To the spiritually mature Moses, his values dictated he chose the less traveled, tougher path. He put his faith in God, and with his eyes fixed on the horizon, set off towards the unseen destination, sure that this decision would bring glory to God.
2. Service to the Lord
And the boy Samuel grew up in the presence of the Lord. Samuel 2:21
Now the boy Samuel was ministering to the Lord under Eli. Samuel 3:1
When Samuel was young, he began to minister to the Lord. As he grew, the Lord remained with him and the prophet's words did not fall to the ground (1 Sam 3:19). Samuel matured spiritually because he served the Lord. Through service, he developed an understanding of God's will and this in turn, was reflected in his words and deeds.
Our religious lives include prayer, bible study, attending service and fellowship with others. Yet, it is incomplete without service. To serve is to grow. The various skills with which the Lord has endowed upon us are wasted if they are not put into service.
Like maturation, service is a process; it develops gradually. There may be setbacks along the way, but with determination and fixing our eyes on the finish line, we will succeed. Take Mark, for example. In Acts 12:12,25 it is clear that Mark received good religious education from his mother and wanted to serve the Lord. He helped the apostles whenever possible, and in verse 12, provided lodging for Peter when the apostle escaped from prison. Yet in Acts 13:13, Mark did not accompany the apostles. Why? Paul decided in chapter 15:36 that Mark was not to accompany them because he was still immature and not ready to suffer for the Lord. Through the training and co-working of Barnabas, he devoted himself to service in the Lord and, by this, grew up spiritually. By the end of Paul's life, we see that Mark has indeed matured: Paul specifically asked Timothy to bring Mark along, for he is useful in Paul's ministry (2 Tim 4:11).
3. The Importance of Wisdom
And Jesus increased in wisdom and in years, and in divine and human favor (Lk 2:52).
What is wisdom? And where does it come from??p> The familiar Proverbs 9:10 states that to become wise, one must first fear God. A reverence towards God is a firm foundation, the ability to withstand the temptations that threaten us.
As we grow in stature, do we naturally become wise? Not necessarily!

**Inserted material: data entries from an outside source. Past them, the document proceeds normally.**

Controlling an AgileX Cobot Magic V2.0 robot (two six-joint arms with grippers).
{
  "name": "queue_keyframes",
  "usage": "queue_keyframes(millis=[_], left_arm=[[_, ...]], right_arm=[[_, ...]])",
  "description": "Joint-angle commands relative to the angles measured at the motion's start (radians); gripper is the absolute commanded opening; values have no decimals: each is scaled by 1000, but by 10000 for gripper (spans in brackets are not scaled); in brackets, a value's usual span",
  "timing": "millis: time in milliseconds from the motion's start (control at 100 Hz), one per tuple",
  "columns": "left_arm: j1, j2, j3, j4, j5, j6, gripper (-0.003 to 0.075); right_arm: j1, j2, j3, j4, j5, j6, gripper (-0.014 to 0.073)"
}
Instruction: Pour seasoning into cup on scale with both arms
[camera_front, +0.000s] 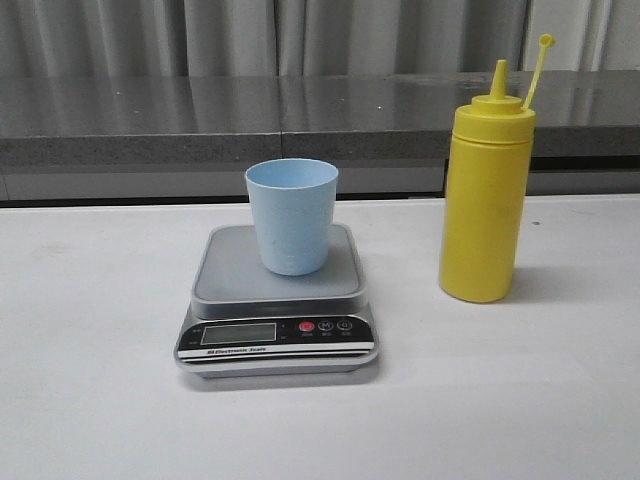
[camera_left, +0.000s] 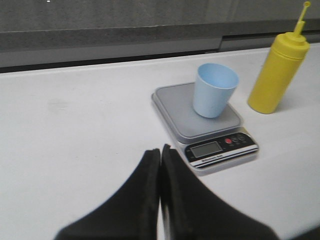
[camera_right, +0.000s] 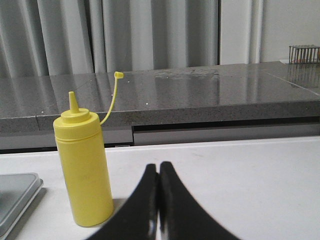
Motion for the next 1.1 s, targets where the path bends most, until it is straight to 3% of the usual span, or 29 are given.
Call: queue_keyframes(millis=[0,360,690,1090], left_arm=[[49,0,7,13,-147,-5,-20],[247,-93,187,69,-493,-5,-20],[267,-171,388,148,-704,-5,-20],[267,-292,572,148,-761,-5,-20]], right_arm=[[-6,-24,-16,2,-79,-8,-68],[-6,-24,-16,2,-79,-8,-68],[-6,-24,-16,2,-79,-8,-68],[-6,-24,-16,2,-79,-8,-68]])
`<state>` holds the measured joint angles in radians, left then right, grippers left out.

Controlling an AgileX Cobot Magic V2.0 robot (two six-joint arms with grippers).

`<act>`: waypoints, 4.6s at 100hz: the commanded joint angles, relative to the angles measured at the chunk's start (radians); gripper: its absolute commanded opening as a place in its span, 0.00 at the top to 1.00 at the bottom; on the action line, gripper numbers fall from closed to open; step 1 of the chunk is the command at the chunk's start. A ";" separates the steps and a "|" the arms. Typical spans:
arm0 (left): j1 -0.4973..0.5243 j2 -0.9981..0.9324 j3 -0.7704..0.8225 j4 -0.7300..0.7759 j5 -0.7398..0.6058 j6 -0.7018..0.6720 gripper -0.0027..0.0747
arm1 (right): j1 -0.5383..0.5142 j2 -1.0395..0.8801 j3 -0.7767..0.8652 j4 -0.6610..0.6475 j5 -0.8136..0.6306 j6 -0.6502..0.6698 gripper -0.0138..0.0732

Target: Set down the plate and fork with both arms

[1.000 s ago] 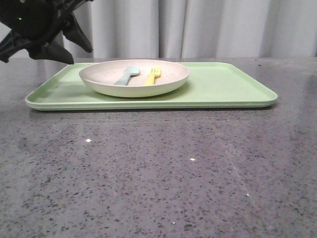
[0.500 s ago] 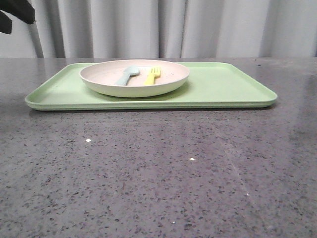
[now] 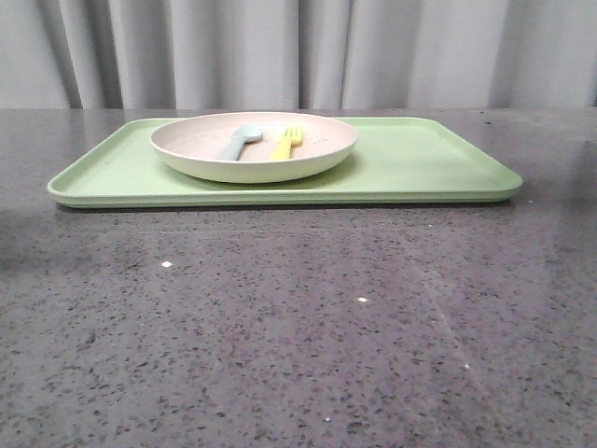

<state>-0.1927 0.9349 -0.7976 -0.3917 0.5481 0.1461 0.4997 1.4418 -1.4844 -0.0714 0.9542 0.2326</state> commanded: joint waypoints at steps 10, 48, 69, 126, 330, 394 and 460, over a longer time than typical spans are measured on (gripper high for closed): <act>0.002 -0.026 -0.025 -0.009 -0.044 -0.006 0.57 | 0.055 0.145 -0.213 -0.021 0.039 -0.003 0.37; 0.002 -0.026 -0.025 -0.009 -0.039 -0.006 0.57 | 0.097 0.537 -0.688 -0.027 0.291 0.077 0.37; 0.002 -0.026 -0.025 -0.009 -0.043 -0.006 0.57 | 0.098 0.684 -0.855 -0.022 0.383 0.164 0.37; 0.002 -0.026 -0.025 -0.009 -0.050 -0.006 0.57 | 0.098 0.771 -0.876 -0.007 0.391 0.201 0.37; 0.002 -0.026 -0.025 -0.016 -0.046 -0.006 0.57 | -0.124 0.592 -0.763 -0.013 0.393 0.134 0.90; 0.002 -0.026 -0.025 -0.016 -0.046 -0.006 0.57 | -0.124 0.656 -0.665 -0.014 0.391 0.116 0.64; 0.002 -0.026 -0.025 -0.016 -0.058 -0.012 0.57 | -0.118 0.572 -0.663 -0.025 0.392 0.114 0.46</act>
<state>-0.1923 0.9241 -0.7950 -0.3883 0.5577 0.1423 0.3815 2.1134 -2.1248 -0.0726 1.2476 0.3614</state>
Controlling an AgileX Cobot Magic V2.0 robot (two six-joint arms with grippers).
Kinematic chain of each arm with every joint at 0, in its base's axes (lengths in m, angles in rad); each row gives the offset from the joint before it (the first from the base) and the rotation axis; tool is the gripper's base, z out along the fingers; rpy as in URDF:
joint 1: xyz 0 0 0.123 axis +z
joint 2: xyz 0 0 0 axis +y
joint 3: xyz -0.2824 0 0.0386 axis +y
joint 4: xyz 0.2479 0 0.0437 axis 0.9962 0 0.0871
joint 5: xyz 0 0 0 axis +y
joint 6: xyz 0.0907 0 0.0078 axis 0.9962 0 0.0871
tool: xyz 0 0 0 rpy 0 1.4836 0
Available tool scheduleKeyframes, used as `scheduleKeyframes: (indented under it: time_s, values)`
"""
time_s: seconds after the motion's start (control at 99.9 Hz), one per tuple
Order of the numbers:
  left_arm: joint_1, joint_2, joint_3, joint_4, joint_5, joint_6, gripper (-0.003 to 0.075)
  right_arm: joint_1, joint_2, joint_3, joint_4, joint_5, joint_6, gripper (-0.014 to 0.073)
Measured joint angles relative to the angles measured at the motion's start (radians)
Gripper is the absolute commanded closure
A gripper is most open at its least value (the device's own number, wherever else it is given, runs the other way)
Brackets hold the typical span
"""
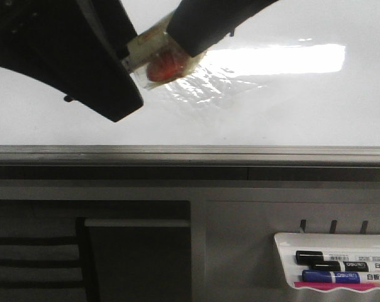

Our education may increase our knowledge of the world, but its importance pales when compared to spiritual wisdom. By the time he was 40 years old, Moses had substantial formal education and was powerful in speech. Yet, his spirituality had not matured at the same rate. When an Egyptian mistreated a Hebrew slave, Moses killed him. Only after another 40 years were his powerful emotions tampered by spiritual wisdom and he was able to lead his people out of Goshen. In contrast, as the boy Jesus grew in stature, His wisdom grew also. This wisdom was not of the world.
Indeed, measured against any standards of formal education and status, Jesus was lowly. His wisdom was derived from His determination to follow the will of the Lord (Jn 7:17).
Heavy emphasis on formal education may obscure the wisdom of God. Indeed, Paul rebuked the Corinthians for neglecting divine wisdom in favor of worldly knowledge (1 Cor 1:20-21; 2:6-8). This is not to say that worldly knowledge is irrelevant. On the contrary, worldly education is important and should contribute to our pursuit of the word of God. Balancing the pursuit of such learning with the pursuit of divine wisdom is necessary to attaining spiritual maturity.
The church must grow. This happens only when the spirituality of her members grows.
Speaking the truth in love, we must grow up in every way into Him who is the head-Christ-that each member, joined and knit together, may promote the body's growth by building ourselves up in love (Eph 4:15-16).